If I instead buy fractional ownership via some sort of crypto transaction from another country and suddenly the payments stop, it becomes difficult to work with a foreign legal system to understand essentially computer code.
Worse yet, what do you do if someone loses the private keys to their crypto tokens? Or they're stolen? Does the new holder simply get to collect the rent from that point forward? Does a hacker get to own the house because the owner's account was compromised?
This is why you'll need a trusted custodian (with real estate) ie the district/county clerk, with like a "god" token or something that allows them to make any changes necessary in their jurisdiction, including retroactively assigning a new custodian.
All of what I'm discussing has real world precedent, the only difference would be using DApps for simplicity, security, transparency, and thrift.

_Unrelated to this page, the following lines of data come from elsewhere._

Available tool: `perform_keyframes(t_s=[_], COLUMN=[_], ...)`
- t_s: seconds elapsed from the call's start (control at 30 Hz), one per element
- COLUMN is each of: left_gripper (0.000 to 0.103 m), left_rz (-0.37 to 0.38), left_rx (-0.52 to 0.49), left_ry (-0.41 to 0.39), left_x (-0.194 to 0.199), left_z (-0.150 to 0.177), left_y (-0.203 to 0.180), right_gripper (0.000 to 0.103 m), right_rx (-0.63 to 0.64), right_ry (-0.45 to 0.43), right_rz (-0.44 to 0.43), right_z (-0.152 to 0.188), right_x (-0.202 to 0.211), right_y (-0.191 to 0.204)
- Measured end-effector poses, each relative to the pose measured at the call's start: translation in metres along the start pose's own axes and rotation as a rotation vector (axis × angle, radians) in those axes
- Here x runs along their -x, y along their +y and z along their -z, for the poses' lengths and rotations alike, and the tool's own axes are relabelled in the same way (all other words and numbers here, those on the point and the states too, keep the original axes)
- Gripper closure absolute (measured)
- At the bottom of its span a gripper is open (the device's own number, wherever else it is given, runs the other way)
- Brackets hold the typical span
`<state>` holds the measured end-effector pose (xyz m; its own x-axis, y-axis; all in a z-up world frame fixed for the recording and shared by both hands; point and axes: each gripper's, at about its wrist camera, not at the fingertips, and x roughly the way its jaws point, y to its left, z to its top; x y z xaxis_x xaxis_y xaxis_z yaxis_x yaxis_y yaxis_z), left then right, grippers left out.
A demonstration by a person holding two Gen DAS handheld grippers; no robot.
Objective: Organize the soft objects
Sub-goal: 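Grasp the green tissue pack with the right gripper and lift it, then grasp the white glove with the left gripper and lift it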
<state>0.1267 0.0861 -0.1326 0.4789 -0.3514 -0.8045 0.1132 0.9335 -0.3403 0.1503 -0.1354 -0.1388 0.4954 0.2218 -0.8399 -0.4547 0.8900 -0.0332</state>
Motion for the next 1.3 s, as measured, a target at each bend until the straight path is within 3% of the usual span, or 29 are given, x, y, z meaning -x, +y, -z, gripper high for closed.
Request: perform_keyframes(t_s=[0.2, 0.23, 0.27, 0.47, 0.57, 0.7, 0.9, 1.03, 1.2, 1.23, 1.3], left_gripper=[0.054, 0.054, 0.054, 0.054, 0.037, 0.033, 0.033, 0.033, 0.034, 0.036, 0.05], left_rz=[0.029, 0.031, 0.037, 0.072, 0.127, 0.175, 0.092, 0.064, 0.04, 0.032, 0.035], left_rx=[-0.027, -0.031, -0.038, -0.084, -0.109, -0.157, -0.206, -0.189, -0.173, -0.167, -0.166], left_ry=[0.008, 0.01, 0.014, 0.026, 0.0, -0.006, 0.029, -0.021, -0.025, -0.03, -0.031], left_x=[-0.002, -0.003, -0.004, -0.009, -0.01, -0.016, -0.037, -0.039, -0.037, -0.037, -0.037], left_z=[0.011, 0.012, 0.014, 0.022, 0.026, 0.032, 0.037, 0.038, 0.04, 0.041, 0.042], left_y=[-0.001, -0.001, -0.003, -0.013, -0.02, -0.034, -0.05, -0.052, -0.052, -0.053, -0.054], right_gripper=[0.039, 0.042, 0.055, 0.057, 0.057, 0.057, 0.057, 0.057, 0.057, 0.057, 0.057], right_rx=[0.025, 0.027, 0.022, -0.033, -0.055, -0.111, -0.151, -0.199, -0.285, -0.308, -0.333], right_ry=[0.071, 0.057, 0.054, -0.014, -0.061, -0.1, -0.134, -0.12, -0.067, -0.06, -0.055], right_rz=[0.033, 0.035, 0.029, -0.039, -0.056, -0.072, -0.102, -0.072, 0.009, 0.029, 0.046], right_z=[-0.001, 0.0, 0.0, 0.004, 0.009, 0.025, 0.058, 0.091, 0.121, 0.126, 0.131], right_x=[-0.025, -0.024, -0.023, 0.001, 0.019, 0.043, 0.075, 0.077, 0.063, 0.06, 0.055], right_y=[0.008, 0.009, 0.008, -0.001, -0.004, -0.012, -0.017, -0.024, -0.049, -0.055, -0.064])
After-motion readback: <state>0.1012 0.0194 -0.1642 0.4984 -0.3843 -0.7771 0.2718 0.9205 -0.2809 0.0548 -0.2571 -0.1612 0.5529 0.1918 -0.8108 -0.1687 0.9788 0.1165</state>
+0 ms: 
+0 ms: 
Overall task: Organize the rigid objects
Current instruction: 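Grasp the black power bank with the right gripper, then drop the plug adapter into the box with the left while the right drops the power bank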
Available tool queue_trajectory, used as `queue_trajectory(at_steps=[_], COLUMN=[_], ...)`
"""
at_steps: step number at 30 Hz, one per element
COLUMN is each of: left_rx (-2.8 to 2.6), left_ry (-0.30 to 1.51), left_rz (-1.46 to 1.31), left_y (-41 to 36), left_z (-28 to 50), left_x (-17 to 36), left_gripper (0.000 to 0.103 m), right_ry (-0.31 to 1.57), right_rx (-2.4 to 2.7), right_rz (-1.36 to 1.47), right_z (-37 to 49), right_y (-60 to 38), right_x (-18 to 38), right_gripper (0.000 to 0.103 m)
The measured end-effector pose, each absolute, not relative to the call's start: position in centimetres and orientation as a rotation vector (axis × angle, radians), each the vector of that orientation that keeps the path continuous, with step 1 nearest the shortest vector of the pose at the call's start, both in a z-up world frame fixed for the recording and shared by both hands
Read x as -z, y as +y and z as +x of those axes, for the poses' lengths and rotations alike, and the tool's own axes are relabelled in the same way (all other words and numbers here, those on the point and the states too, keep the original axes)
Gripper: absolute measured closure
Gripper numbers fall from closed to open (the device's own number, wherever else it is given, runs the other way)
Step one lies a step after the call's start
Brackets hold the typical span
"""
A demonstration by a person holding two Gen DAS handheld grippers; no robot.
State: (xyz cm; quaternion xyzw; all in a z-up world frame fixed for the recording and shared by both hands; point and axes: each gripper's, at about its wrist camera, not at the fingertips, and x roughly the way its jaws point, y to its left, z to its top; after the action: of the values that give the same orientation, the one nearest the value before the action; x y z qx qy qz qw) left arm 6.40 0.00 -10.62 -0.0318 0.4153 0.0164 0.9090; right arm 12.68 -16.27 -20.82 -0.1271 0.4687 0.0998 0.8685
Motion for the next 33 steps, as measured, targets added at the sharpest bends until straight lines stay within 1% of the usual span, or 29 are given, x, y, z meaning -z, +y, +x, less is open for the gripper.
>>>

Content aside - the whole concept and presentation of this website is so futuristic. Like I'm imagining a 90s-00s sci-fi cartoon where rich patrons frequent a virtual museum to bid on very avant garde digital artwork.
If this was a movie, I'd be like "this guy doesn't get how the internet works."
it is always possible that someone with deep pockets, tangentially connected with the creator of Nyan Cat, is injecting money into the site to create the illusion of a large sale. the eBay equivalent of bidding on your own item. there is a huge incentive to do this, because of the hype it creates (large sales = 'art world' news), leading to more people wanting to 'get in on the action'.
Precisely. People have been doing this with plain ol' trading too. But then CMC started cleaning up the volumes and there were transparency reports on exchanges. Before this happened some exchange you never heard of was claiming to be a leader in volume.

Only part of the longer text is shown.